Mean field optimal Core Allocation across Malleable jobs

TL;DR

This paper addresses the optimal core allocation for malleable jobs in data centers, deriving new policies that are asymptotically optimal and applicable to diverse job classes with concave speedup functions.

Contribution

It introduces the CAM problem, solves it in a general setting with multiple job classes, and proposes two mean field optimal policies, FW-CAM and WHAM, with theoretical guarantees.

Findings

WHAM is asymptotically optimal for diverse job classes.

In the mean field regime, job sizes are irrelevant for optimal policy.

Proposed policies outperform previous methods in the general setting.

Abstract

Modern data centers and cloud computing clusters are increasingly running workloads composed of malleable jobs.

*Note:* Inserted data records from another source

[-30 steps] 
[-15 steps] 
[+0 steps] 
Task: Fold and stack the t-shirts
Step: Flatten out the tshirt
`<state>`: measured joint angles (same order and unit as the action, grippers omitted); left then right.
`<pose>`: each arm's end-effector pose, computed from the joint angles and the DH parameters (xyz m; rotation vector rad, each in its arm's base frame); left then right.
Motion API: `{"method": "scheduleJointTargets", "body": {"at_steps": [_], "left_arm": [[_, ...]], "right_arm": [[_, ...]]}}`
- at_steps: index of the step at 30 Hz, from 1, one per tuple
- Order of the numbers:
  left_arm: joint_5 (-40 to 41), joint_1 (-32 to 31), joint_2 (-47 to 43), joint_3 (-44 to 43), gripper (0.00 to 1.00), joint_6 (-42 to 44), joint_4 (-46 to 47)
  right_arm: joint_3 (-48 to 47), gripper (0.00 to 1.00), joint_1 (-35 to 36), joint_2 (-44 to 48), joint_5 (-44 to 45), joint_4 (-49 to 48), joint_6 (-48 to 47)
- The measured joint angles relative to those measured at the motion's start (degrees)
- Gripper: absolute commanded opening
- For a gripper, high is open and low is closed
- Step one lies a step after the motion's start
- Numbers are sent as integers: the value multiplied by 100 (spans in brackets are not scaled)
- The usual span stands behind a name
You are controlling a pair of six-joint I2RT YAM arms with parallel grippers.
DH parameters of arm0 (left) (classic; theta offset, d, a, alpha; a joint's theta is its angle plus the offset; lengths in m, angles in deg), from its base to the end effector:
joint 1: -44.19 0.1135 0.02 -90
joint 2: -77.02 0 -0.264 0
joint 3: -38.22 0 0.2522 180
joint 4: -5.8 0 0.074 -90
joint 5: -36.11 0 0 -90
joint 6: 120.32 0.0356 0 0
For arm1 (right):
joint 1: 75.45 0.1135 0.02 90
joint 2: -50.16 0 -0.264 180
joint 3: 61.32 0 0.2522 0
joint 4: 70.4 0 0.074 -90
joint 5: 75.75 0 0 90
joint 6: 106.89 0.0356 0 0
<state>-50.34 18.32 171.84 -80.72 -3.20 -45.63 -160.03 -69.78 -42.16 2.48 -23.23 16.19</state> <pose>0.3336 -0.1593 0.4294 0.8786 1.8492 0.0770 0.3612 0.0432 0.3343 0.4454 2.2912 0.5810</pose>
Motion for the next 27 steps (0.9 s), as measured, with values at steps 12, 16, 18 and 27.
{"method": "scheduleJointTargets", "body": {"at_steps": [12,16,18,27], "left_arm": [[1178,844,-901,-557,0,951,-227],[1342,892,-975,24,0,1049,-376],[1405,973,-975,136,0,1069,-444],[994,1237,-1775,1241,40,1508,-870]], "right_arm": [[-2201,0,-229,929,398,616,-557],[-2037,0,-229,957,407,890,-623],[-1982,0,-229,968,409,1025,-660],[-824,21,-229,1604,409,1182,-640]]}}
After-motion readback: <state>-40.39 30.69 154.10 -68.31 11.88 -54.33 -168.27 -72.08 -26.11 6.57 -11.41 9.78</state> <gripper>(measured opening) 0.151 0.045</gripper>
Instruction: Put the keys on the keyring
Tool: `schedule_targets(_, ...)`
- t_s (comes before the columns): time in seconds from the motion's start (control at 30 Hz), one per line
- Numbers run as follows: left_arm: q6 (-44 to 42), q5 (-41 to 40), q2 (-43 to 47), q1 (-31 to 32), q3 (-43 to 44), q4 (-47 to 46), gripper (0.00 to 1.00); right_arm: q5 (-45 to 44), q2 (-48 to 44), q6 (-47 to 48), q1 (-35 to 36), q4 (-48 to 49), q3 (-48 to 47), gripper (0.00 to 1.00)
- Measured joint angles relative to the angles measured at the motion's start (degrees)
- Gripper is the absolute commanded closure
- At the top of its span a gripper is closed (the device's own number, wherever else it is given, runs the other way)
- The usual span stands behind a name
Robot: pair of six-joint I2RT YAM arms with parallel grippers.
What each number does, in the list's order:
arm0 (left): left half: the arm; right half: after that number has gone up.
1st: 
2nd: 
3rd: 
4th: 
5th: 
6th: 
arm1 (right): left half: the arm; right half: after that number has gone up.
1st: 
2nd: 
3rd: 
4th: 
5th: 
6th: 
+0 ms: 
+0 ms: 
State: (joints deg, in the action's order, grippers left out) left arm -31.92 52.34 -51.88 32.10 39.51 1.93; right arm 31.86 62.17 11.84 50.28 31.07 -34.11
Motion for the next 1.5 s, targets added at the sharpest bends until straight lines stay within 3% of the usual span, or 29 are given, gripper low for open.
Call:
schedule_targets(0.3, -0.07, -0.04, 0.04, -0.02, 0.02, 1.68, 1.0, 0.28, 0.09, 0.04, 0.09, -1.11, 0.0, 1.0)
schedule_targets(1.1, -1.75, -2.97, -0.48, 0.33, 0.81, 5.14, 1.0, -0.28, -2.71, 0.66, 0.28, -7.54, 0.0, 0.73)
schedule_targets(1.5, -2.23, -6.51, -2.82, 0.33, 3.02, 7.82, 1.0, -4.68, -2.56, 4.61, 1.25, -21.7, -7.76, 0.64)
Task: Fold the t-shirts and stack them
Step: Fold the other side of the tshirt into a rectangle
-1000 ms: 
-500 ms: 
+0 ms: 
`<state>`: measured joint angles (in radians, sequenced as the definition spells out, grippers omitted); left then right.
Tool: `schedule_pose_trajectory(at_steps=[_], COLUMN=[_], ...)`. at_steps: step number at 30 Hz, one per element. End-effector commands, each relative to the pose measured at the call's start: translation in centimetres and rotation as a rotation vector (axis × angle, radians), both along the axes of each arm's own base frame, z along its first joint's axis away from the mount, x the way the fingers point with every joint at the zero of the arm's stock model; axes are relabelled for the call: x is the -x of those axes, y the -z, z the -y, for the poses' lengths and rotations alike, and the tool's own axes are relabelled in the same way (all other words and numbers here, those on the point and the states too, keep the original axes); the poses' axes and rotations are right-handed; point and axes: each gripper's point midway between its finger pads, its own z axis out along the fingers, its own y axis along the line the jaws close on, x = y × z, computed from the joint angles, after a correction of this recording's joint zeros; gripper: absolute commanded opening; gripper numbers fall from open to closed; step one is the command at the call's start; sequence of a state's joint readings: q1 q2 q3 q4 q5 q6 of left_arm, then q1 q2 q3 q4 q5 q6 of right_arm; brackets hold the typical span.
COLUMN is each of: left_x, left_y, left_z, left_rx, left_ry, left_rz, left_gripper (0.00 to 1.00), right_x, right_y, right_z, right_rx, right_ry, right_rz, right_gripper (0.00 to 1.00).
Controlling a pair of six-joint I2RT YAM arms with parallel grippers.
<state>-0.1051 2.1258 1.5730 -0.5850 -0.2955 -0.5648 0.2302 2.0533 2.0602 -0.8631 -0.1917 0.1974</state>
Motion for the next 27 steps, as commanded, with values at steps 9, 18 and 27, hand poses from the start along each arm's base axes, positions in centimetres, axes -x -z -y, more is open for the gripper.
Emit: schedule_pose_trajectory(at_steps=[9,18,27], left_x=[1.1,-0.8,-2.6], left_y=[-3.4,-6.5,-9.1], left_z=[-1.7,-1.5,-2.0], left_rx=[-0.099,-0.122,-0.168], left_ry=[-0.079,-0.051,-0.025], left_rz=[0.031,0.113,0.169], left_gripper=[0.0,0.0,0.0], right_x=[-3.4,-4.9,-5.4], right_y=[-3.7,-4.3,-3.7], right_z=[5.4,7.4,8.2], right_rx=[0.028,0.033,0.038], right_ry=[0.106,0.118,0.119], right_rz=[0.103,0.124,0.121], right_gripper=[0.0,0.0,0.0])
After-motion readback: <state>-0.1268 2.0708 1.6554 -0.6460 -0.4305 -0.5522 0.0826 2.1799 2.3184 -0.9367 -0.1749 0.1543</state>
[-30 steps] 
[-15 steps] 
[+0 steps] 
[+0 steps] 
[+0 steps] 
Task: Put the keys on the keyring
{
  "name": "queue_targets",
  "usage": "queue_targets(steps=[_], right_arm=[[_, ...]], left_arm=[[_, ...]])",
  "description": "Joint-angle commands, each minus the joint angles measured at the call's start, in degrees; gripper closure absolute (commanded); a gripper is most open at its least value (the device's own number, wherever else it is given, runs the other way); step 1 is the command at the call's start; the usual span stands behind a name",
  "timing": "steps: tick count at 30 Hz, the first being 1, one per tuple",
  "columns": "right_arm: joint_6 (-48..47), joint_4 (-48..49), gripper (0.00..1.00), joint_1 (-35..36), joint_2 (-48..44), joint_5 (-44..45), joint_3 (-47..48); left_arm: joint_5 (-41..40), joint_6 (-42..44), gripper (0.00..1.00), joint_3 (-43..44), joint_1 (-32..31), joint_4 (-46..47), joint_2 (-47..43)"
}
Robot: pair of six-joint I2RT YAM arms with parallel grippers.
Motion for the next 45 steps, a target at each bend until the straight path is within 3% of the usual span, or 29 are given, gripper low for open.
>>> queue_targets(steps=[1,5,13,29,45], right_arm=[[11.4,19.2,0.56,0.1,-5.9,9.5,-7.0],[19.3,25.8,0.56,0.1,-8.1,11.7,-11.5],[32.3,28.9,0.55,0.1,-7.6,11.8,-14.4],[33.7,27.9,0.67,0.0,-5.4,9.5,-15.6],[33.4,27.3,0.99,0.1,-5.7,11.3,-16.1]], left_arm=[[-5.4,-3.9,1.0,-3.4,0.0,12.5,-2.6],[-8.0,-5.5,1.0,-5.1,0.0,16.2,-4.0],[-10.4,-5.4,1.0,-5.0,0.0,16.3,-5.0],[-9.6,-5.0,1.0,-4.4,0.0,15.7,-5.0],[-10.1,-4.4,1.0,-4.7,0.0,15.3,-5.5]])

A malleable job can be parallelized across any number of cores, yet the job typically exhibits diminishing marginal returns for each additional core on which it runs. This can be seen in the concavity of a job's speedup function, which describes the job's processing speed as a function of the number of cores on which it runs. Given the prevalence of malleable jobs, several theoretical works have posed the problem of how to allocate a fixed number of cores across a stream of arriving malleable jobs so as to minimize the mean response time across jobs. We refer to this as the Core Allocation to Malleable jobs (CAM) problem. We solve the CAM problem under a highly general setting, allowing for multiple job classes, each with an arbitrary concave speedup function and holding costs (weight). Furthermore, we allow for generally distributed inter-arrival times and job sizes. We analyze the CAM problem in the mean field asymptotic regime and derive two distinct mean field optimal policies, FW-CAM and WHAM. FW-CAM is interesting because it demonstrates a new intuition: in the mean field regime, job sizes are not relevant in finding an optimal policy. WHAM (Whittle Allocation for Malleable jobs) is interesting because it is asymptotically optimal and also serves as a good heuristic even outside of the asymptotic regime. Notably, none of the policies previously proposed in the literature are mean field optimal when jobs may follow different speedup functions.